I was following #tcot on Twitter last night (if you're confused, see below) and an interesting thing happened. There was a great deal of discussion over the appointments of Daschle and Gaithner and their unpaid income tax, and the pork in the stimulus. And suddenly, with the spirit of the Tea Party of 1773 and at the digitized speed of the 21st century, a little revolution broke out:
On a date to be determined a bunch of Twitterers (follow me!) are planning to make a statement regarding the tax issues of 0bama's pick for Treasury Secretary, Timothy F. Geithner, and Secretary of Health and Human Services, Tom Daschle, both of whom made moves to rectify unpaid taxes only when they were chosen for their new jobs.On Pablo Mac's blog you will find link to Twitter Tea Party Facebook Group and Facebook Event (I'm not sure what a Facebook Event is, but they tell me this one's beginning to snowball) and an image of a faux check in the amount of five thousand dollars "and not a penny more," to make the symbolic point. They're not suggesting tax evasion - just ordinary citizens, fed up and ticked off, and speaking up. All of this happened in the space of about an hour and a half, by the way. The digital age is extraordinary, no?
Under Operation Twitter Tea Party, Conservatives, Liberals and anyone else concerned about transparency and accountability in our government officials will be sending a voided check to the Internal Revenue Service . . .
We will send a loud and clear message to Washington that US Citizens expect integrity and transparency in our government officials!
About Twitter and hashtags:
For those who are as I was about month ago, when I didn't know a #tcot from a cotton ball, I will explain as best can. Twitter is a social networking or "micro-blogging" service that is the online equivalent of London's Hyde Park Speakers' Corner, except that the messages must be 140 characters or less. There are millions using the service. As you might imagine, the wit produced by that brevity depends on the "tweeter", so a certain amount of filtering is essential. This is accomplished by the use of "hashtags" used in a Twitter search. (If you join, you'll find this essential link nonsensically located at the bottom of the home page, in fine print. Beats me why.)

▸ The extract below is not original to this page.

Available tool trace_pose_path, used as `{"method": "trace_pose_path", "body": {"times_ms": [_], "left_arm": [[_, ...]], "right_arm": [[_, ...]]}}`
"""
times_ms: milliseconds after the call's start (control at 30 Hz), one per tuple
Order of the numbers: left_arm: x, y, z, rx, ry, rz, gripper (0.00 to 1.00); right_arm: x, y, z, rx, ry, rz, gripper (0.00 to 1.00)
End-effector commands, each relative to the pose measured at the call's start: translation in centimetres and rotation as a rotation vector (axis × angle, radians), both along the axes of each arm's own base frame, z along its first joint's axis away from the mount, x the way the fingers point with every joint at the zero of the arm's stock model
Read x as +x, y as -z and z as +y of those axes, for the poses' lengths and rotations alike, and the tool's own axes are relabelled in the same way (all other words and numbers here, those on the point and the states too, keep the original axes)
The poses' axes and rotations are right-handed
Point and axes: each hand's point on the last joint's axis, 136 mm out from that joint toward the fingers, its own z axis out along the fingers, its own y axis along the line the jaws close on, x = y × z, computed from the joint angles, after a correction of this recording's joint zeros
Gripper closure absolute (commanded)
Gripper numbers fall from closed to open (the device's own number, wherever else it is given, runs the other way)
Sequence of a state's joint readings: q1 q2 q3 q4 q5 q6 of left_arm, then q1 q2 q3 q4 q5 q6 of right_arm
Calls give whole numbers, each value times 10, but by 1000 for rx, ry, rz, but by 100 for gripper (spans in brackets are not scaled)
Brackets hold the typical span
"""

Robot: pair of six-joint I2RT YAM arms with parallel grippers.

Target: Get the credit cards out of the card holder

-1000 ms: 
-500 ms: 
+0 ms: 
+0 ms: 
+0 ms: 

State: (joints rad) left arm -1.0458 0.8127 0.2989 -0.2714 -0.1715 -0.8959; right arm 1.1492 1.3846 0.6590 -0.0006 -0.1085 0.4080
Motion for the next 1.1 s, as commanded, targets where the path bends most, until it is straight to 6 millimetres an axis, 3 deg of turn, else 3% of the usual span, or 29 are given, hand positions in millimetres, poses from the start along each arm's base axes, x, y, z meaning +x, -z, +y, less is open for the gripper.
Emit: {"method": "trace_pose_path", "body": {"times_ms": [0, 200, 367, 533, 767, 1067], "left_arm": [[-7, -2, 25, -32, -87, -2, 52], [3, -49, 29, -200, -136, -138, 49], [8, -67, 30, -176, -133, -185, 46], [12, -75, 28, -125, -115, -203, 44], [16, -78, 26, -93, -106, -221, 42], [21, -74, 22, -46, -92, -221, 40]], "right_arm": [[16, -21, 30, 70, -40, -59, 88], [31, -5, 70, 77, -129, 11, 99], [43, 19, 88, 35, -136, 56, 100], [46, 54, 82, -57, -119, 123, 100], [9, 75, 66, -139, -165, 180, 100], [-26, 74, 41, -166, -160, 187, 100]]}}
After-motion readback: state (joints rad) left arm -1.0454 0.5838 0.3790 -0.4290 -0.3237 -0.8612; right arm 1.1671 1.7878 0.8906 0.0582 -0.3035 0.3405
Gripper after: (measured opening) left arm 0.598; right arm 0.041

The hashtag "#tcot" that I mentioned earlier is "top conservatives on Twitter", and is viewable without joining. It is a very busy stream of conservative links, news items, thoughts and conversations, and is one great tool for getting information. (The affiliated website is here.) If you're from Illinois, you might want to check out #icot and #ildirt. Just one disclaimer: this stuff is highly addictive. You've been warned.
Enjoy the revolution!
(Afterthoughts: If you visited Twitter Search, you may have noticed a list of "trending topics" in the right sidebar. I'm not sure what Twitter's definition of "trending" is, but apparently it doesn't mean "most popular". You can find a list of the hottest hashtags (ordered by popularity) here.)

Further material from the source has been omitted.